Italy paid 4.71 percent on Tuesday to borrow for two years, the highest since December, reflecting investor doubts that a European summit later this week can deliver a decisive answer to the currency union's debt crisis.
Speculation has increased that Italy — dogged by rising costs on its 1.95 trillion euro ($2.4 trillion) debt pile and a deepening economic recession — may find it hard to continue finance its own debt after five other eurozone economies have already tapped the bloc's emergency funding.
"Yields have risen sharply, confirming the trend evident on short Italian and Spanish bonds in recent days," said Chiara Manenti, a strategist at Intesa Sanpaolo in Milan. "But they basically met the top of their issue range, which is positive."
Steady support from domestic investors helped Rome sell a total of 3.9 billion euros in zero-coupon and inflation-linked bonds on Tuesday, near the top of its planned range.
But with scant appetite for Italy's bonds outside its borders, analysts warn that domestic buyers will find it increasingly difficult to keep shouldering the bulk of the Treasury's issuance.
European policymakers are becoming increasingly worried about the dangers posed by vulnerable banks buying much of the debt issued by their overburdened governments.
Italy is estimated to be slightly more than halfway through an annual bond issuance plan worth 215 billion euros.
The Treasury returns to the markets on Wednesday selling 9 billion euros in six-month bills and faces this week's toughest challenge on Thursday at a sale of five- and 10-year debt for up to 5.5 billion euros.
"Thursday's auction is slightly more worrying as the market will be extremely sensitive to any comments from European leaders at the start of the (two-day EU) summit," said Matteo Regesta, a strategist at BNP Paribas in London.
The summit is meant to sketch out a roadmap towards economic union in the currency bloc but Germany's opposition to debt mutualization among member states has led investors to expect little progress towards decisive solutions in the short term.
On Tuesday Italy paid nearly 70 basis points more than a month ago on zero-coupon bonds due in May 2014. The sale was covered 1.65 times by bids, roughly in line with May's slightly bigger auction.
The Treasury also placed 916 million euros of two inflation-linked bonds due in September 2016 and September 2026, with bids totaling 2.3 times that amount.

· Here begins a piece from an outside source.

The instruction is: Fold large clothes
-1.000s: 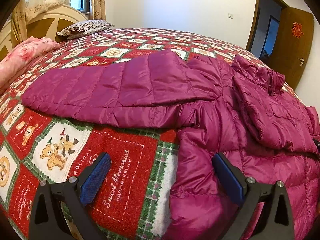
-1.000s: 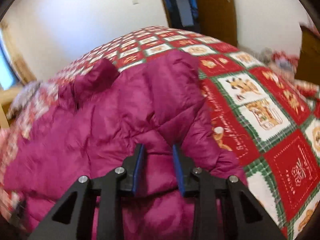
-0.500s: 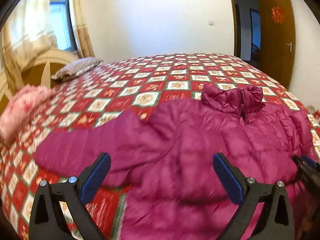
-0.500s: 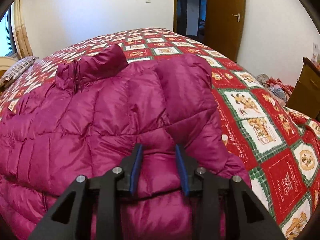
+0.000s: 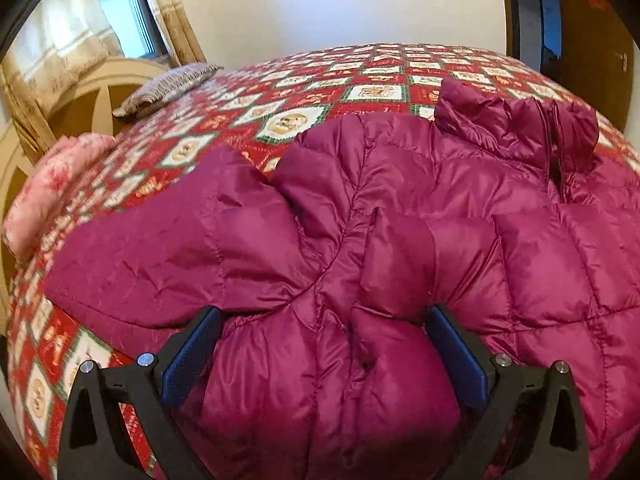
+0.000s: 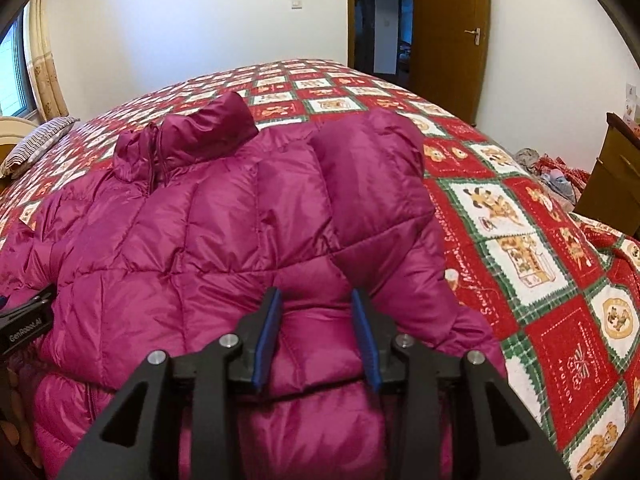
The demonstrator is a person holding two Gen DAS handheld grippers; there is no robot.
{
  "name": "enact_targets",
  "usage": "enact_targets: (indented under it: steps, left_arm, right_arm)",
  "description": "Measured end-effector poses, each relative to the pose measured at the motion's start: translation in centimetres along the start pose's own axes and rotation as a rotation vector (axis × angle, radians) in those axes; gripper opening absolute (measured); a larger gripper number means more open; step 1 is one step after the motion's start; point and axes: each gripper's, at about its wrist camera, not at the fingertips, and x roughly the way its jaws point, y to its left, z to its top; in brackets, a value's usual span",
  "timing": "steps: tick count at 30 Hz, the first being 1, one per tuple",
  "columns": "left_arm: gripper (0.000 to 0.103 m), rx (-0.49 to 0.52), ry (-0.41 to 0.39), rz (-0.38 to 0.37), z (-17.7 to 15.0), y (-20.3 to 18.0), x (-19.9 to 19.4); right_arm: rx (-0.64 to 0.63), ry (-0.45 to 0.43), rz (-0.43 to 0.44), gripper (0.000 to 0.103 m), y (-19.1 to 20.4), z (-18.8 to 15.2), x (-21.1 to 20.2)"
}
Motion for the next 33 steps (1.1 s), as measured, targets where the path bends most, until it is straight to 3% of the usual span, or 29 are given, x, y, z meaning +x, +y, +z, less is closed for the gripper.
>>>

It paid 5.20 percent on the 2016 linker, up from 4.39 percent a month ago.
The second tranche of a 2026 linker, first issued in June 2011, was sold through a syndicate of banks at an average 5.29 percent rate.
Spain, which on Monday formally requested a European bank rescue, paid sharply higher yields on Tuesday to sell 3 billion euros in short-term paper.
The yield on six-month T-bills rose 1.5 percentage points from the previous sale to 3.24 percent.